At the same time, IT is becoming an increasingly important part of any city’s operations. Computers support a variety of civil operations including finance, payroll, emergency services, law enforcement, and a host of other services. School districts will be especially hard hit. Computers and computer networks are becoming a central part of education as well, as more school systems adopt laptops and notebook computers for the classroom.
While every town will be affected in some fashion, the education cuts will have the biggest impact on Connecticut’s more affluent communities. Greenwich, for example, will lose $1.3 million which is a 90 percent cut to its Education Cost Sharing grant. Hartford, which is one of the state’s poorest cities, will lose only $250,000 or 0.1 percent of education grants. And these cuts are on top of an $84 million cut that was already implemented for the current fiscal year.
With additional budget cuts looming, municipal IT departments will be forced to do more with less, and to make existing equipment last longer. While this strategy is a necessity, it also has risks.
Spend Today to Save Tomorrow
The challenge with technology is that it is constantly changing. Moore’s Law basically states that computing power essentially doubles every two years. This axiom has consistently proven to be more or less accurate, and it has a ripple effect. As computers become faster, they require faster computer networks, faster routers, faster wireless systems, better monitors, updated software, and so on.

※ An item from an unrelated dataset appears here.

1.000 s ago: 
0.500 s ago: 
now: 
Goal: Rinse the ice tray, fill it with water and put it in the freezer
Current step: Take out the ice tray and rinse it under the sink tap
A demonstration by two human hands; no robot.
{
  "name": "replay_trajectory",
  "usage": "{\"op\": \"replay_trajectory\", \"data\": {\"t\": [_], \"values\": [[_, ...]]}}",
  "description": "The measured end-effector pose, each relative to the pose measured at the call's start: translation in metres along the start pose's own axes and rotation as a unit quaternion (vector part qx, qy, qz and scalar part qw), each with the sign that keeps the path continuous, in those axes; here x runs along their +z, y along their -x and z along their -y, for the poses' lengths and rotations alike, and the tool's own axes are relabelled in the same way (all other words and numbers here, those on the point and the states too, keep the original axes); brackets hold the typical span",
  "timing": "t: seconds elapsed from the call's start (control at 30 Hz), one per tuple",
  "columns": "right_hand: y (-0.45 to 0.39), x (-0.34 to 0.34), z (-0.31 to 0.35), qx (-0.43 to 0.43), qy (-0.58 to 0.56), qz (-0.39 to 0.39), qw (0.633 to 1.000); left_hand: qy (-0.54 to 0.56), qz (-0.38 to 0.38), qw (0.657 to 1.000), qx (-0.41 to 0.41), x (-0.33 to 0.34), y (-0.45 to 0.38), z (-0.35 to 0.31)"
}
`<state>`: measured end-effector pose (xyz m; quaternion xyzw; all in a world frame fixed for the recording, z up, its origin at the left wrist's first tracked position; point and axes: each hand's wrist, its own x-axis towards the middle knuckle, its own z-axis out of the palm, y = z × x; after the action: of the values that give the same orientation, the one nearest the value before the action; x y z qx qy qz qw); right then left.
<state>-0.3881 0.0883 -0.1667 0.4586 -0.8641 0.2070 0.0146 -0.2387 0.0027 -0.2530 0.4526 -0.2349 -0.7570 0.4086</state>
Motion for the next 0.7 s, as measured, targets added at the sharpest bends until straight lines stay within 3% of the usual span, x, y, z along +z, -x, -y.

Making do with what you have works with many things, but less so with technology. Technology upgrades tend to affect interdependent systems. For example, if you fail to improve your hardware, you don’t have the processing power for the next-generation operating system, which means new generations of critical software may not operate as well. Consider the problems with running outdated Windows Server software. Windows Server 2003 is no longer supported, yet there are still plenty of Windows Server 2003 systems in service. Should any of these users decide to run newer software, chances are they will need to upgrade their hardware and their OS at the same time. What begins as a single software installation turns into a major upgrade.
What’s more, many organizations are still paying for software licenses or software-as-a-service deployments for applications they no longer use. Failing to properly assess current systems will cost more money in the long run.
Where Can You Downsize or Outsource?
In addition to extending the useful life of existing systems, it could be the right time to consider decommissioning or downsizing existing systems. Outdated equipment and software could be costing you more to maintain than new systems. Consider the costs of maintaining outdated servers and systems over time versus buying new hardware. Another truism is that technology becomes less expensive over time, so you might be able to get the same server horsepower in a newer unit for a fraction of the price you paid a few years ago.
Also, consider alternative technologies to save budget dollars. For example, is your wireless network running out of bandwidth or just overloaded? Wi-Fi technology is improving all the time, and you may need more access points or systems hardware with a stronger wireless signal. Network upgrades can be very affordable for schools that qualify for e-rate funding.
And what about outsourcing routine services? For example, IT help desk staff spend at least 50 percent of their time on printer-related issues. Also, consider the amount of time spent on other routine tasks, such as systems backup, software upgrades, and setting up new workstations. Outsourcing these responsibilities to a managed services provider can save staff time and reduce operating overhead.
When facing an IT budget crisis, a managed services provider can be an invaluable asset. As an objective third party, they can assess your IT operation, identify areas of inefficiency or unnecessary cost, and show you where to save on budget. They also can do a cost analysis on various aspects of IT operations to provide hard figures on cost savings; data that can be invaluable when you have to justify costs to senior management.
So, as you look at IT budgets for town government and school systems, consider enlisting expert help to show you where you can save. A good managed services provider can serve as your IT efficiency expert, assessing your current systems and operations and identifying changes that can help save your budget.